Reputation across review platforms
The outside record is where More Cash For Test Strips gets genuinely reassuring. On Trustpilot it holds a five-star rating across more than five hundred reviews, which is a volume most small buy-back outfits never come close to. It is accredited by the Better Business Bureau with an A+ rating and a confirmed Carson profile, carries a five-star presence on Birdeye with a smaller review count, and the site points to a 4.9 Google score. A GuildQuality profile with verified customer feedback rounds it out. Across those sources nothing surfaces as a pattern of complaints against More Cash For Test Strips, which is unusual for a business that handles money and shipping at scale.
Reading ratings with appropriate skepticism
I would temper expectations on one point. A perfect star rating, repeated across several platforms, is the kind of thing worth reading carefully, since aggregate scores can be curated. The saving grace here is the Trustpilot count: several hundred reviews are much harder to stage than a tidy handful, and the BBB accreditation adds an independent layer that does not depend on the company's own pages. Taken together, the reputation feels earned rather than assembled.
There are limits to what the listing tells you. The price list shows headline figures but, as with any buy-back, payout depends on brand, expiration date and box condition, so the figure you see is a ceiling, not a promise.
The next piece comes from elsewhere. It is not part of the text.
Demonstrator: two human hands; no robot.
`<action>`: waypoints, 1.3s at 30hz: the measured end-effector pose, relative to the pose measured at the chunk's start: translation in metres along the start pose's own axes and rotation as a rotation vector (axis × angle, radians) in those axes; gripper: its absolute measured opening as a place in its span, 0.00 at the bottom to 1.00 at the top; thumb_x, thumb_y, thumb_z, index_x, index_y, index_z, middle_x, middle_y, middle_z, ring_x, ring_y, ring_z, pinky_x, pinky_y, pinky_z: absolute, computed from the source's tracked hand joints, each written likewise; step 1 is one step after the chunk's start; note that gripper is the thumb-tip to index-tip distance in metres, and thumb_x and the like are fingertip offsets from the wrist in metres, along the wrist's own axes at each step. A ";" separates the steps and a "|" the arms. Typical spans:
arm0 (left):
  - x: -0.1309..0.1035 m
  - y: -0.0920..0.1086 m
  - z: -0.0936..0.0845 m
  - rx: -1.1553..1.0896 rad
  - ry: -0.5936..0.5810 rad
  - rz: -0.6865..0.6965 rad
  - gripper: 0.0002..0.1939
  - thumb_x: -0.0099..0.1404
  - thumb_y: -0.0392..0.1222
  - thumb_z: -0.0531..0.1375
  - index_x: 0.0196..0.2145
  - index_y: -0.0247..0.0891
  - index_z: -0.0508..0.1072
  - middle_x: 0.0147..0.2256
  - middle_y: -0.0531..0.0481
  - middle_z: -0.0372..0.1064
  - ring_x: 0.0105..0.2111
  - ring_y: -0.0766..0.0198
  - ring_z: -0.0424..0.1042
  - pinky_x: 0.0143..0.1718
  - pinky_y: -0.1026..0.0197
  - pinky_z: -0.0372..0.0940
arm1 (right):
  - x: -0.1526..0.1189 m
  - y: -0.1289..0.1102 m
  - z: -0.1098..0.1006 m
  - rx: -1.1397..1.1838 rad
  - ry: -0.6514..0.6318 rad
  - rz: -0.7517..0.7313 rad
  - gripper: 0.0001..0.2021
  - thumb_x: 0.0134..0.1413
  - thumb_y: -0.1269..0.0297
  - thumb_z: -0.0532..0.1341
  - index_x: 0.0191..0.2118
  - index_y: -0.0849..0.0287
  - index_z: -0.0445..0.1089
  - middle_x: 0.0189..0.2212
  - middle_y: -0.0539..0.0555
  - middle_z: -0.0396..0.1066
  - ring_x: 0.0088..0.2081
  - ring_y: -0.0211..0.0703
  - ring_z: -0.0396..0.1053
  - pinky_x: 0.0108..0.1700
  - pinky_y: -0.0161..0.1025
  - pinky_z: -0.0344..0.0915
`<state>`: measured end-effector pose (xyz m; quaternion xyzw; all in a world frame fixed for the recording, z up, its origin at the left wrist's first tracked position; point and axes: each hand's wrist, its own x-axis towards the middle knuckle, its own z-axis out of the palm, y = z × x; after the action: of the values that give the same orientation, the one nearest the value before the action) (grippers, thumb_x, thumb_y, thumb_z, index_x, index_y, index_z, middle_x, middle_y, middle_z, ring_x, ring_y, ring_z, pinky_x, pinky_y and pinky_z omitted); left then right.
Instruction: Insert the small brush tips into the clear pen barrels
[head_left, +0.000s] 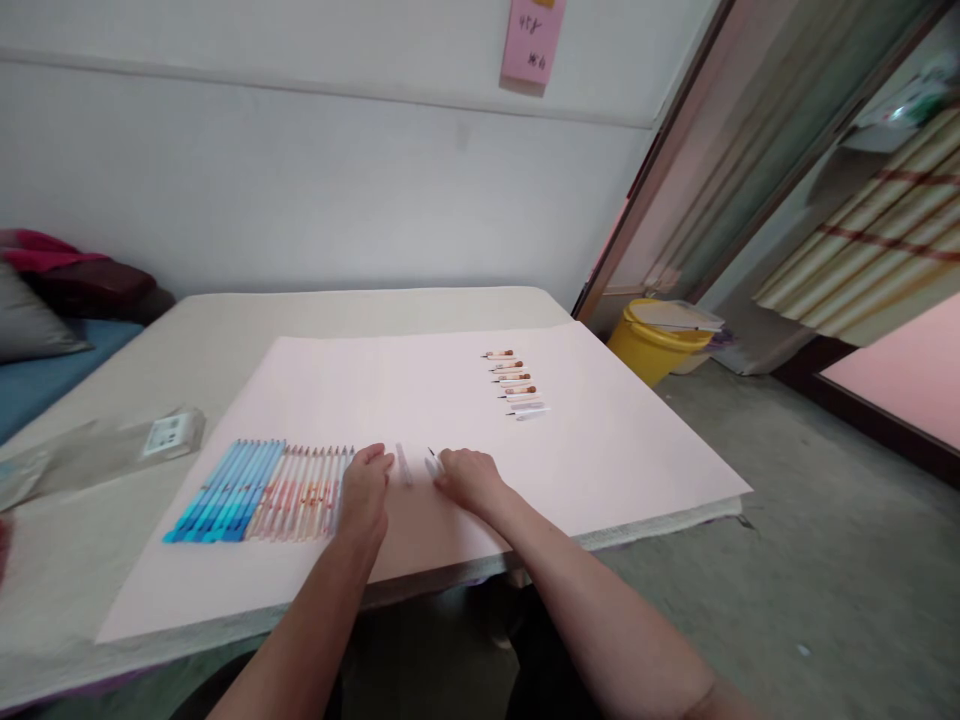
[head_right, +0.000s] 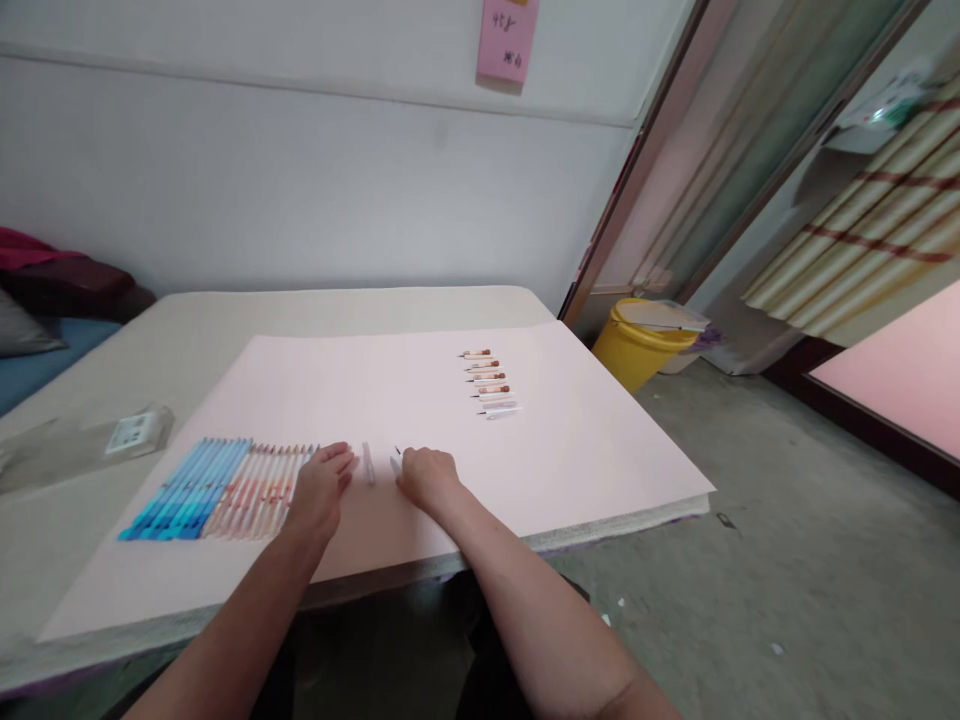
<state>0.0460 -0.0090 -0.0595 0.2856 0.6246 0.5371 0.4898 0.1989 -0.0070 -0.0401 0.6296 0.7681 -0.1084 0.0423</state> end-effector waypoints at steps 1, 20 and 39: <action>-0.002 0.002 0.001 -0.016 0.006 -0.008 0.17 0.47 0.40 0.61 0.37 0.35 0.70 0.37 0.47 0.68 0.36 0.65 0.67 0.33 0.64 0.60 | 0.000 -0.002 0.000 0.007 -0.015 0.003 0.14 0.50 0.61 0.55 0.41 0.62 0.68 0.34 0.61 0.73 0.38 0.52 0.71 0.35 0.42 0.64; -0.020 0.012 0.007 -0.196 -0.132 -0.188 0.12 0.46 0.36 0.63 0.31 0.34 0.71 0.30 0.47 0.69 0.30 0.66 0.69 0.31 0.63 0.63 | -0.003 -0.013 -0.003 0.039 0.125 -0.016 0.11 0.54 0.66 0.52 0.40 0.63 0.68 0.37 0.61 0.71 0.38 0.49 0.70 0.38 0.41 0.62; -0.002 0.030 -0.010 -0.447 -0.089 -0.227 0.03 0.54 0.31 0.60 0.28 0.31 0.67 0.28 0.42 0.70 0.25 0.65 0.71 0.24 0.66 0.67 | -0.003 -0.008 0.000 -0.023 0.000 -0.006 0.11 0.54 0.72 0.50 0.39 0.65 0.68 0.34 0.64 0.72 0.38 0.52 0.71 0.35 0.41 0.61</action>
<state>0.0327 -0.0068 -0.0312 0.1219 0.4961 0.5903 0.6250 0.1915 -0.0116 -0.0382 0.6268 0.7712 -0.0997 0.0493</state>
The published hours are also narrow, which matters if you have questions outside a standard weekday window. Neither point undermines the offering. They are the ordinary realities of selling supplies you cannot return through normal channels, and to its credit More Cash For Test Strips is upfront about the conditions.
Who is this for? Mainly people sitting on surplus they would otherwise discard: someone whose prescription changed, a caregiver clearing a household, anyone over-supplied through insurance. For them the math is straightforward, since the alternative is usually the trash. The site does a fair job of speaking to that audience without pressure, and the diabetes content on the blog suggests the people running More Cash For Test Strips understand the day-to-day of managing the condition.
It helps that the breadth of accepted items lines up with how supplies actually accumulate. Strips are the obvious case, but people switch glucose monitoring systems, abandon a pump style, or stop using a particular insulin, and the leftovers pile up across categories. By taking Dexcom hardware, Omnipod and Medtronic pump supplies, Humulin products, and the major strip brands all under one roof, More Cash For Test Strips spares a seller from working out which separate buyer wants which item. The drop-off option further widens who can use it, since not everyone is comfortable mailing a box and waiting for it to land. Between the kit-and-ship route and an in-person handoff, the company covers both the cautious seller and the one who just wants it done quickly.
Weighed against a generic marketplace route like eBay, where you could in theory list the same strips yourself, the comparison favors this service for most sellers. eBay can occasionally net a higher number, but it loads the work onto you: photographing boxes, writing listings, fielding buyers, handling returns and disputes, and navigating the platform's own restrictions on medical items, which can get a listing pulled. More Cash For Test Strips trades a slice of that potential upside for a fixed, visible price and a process that takes three steps. For a one-time clear-out of supplies you simply want gone, with payment from a vendor whose track record comes out clean on Trustpilot and at the BBB, that trade looks like the sensible one, and the company makes the case for itself plainly enough that you can decide in an afternoon.